Please return every line of the records below that holds the word "camera".

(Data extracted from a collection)
________________________
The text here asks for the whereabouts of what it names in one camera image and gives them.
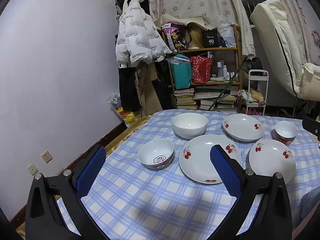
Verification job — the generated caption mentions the blue plaid cloth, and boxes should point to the blue plaid cloth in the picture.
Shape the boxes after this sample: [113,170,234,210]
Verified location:
[56,109,320,237]

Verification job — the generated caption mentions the stack of worn books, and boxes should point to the stack of worn books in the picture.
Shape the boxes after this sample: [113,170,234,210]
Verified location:
[174,88,197,110]

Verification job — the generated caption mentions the floral curtain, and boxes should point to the floral curtain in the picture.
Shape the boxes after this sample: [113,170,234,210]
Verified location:
[267,0,320,64]
[147,0,256,56]

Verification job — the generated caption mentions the plastic bag with yellow items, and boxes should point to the plastic bag with yellow items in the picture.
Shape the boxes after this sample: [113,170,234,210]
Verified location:
[109,92,137,128]

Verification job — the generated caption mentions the teal bag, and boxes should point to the teal bag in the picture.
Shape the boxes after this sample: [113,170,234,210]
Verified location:
[171,55,193,89]

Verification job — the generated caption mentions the black hanging pants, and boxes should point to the black hanging pants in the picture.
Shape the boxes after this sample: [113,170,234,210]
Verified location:
[117,64,142,113]

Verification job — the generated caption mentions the black box with white print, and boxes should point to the black box with white print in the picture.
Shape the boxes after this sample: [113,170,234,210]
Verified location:
[202,30,220,48]

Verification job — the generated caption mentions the stack of flat books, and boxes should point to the stack of flat books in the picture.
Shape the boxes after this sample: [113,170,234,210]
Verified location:
[199,94,238,112]

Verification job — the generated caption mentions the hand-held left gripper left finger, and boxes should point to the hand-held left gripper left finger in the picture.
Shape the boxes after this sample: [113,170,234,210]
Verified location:
[25,144,107,240]

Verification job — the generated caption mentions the beige hanging coat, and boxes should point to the beige hanging coat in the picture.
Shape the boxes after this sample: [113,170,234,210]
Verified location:
[136,65,163,115]

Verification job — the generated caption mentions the large cherry print white plate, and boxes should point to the large cherry print white plate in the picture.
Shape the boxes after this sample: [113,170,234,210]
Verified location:
[179,134,242,184]

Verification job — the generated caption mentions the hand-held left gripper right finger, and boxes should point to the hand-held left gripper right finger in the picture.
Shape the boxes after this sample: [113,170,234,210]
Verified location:
[210,144,293,240]

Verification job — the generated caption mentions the colourful printed bag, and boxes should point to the colourful printed bag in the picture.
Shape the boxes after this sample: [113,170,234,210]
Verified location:
[162,22,190,51]

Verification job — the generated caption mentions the person's grey pants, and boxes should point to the person's grey pants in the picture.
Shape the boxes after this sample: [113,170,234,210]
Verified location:
[299,189,320,232]

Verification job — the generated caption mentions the white trolley cart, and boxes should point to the white trolley cart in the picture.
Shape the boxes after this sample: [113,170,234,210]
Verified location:
[237,69,269,116]

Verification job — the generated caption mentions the green pole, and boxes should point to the green pole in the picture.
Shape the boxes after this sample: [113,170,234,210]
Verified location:
[209,55,248,111]

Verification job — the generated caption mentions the white plastic bag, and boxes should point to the white plastic bag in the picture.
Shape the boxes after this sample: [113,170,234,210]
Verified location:
[239,90,258,103]

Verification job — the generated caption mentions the patterned bowl with red character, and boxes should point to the patterned bowl with red character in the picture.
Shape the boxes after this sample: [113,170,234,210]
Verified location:
[138,138,175,170]

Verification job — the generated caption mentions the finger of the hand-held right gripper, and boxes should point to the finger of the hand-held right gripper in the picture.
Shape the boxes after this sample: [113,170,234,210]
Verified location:
[302,117,320,143]

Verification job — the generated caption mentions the white recliner chair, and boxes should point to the white recliner chair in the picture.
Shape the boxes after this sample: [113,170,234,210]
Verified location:
[250,0,320,100]

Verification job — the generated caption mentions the white puffer jacket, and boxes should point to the white puffer jacket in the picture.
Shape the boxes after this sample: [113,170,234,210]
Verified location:
[115,0,173,68]

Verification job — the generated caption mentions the large white bowl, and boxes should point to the large white bowl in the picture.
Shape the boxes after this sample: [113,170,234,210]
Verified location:
[172,113,208,140]

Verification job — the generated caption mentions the black hanging garment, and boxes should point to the black hanging garment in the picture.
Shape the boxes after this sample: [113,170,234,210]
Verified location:
[154,57,175,110]

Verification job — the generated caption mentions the cream folded cloth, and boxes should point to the cream folded cloth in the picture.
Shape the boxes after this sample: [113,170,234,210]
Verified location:
[160,14,218,30]

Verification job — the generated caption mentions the clear plastic bag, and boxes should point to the clear plastic bag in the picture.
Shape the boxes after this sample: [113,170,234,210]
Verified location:
[217,15,237,48]

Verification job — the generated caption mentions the red patterned gift bag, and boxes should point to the red patterned gift bag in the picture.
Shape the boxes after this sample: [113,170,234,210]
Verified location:
[190,56,213,84]

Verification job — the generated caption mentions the wooden shelf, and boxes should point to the wooden shelf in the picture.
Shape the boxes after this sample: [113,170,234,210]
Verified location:
[160,24,243,112]

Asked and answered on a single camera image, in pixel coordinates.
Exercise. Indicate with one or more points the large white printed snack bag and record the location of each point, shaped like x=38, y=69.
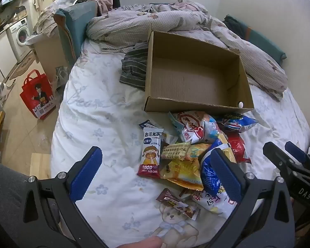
________________________
Result for this exercise>
The text here asks for the whereabouts of what it names in one camera image and gives them.
Asked and answered on a single camera image, in pixel coordinates.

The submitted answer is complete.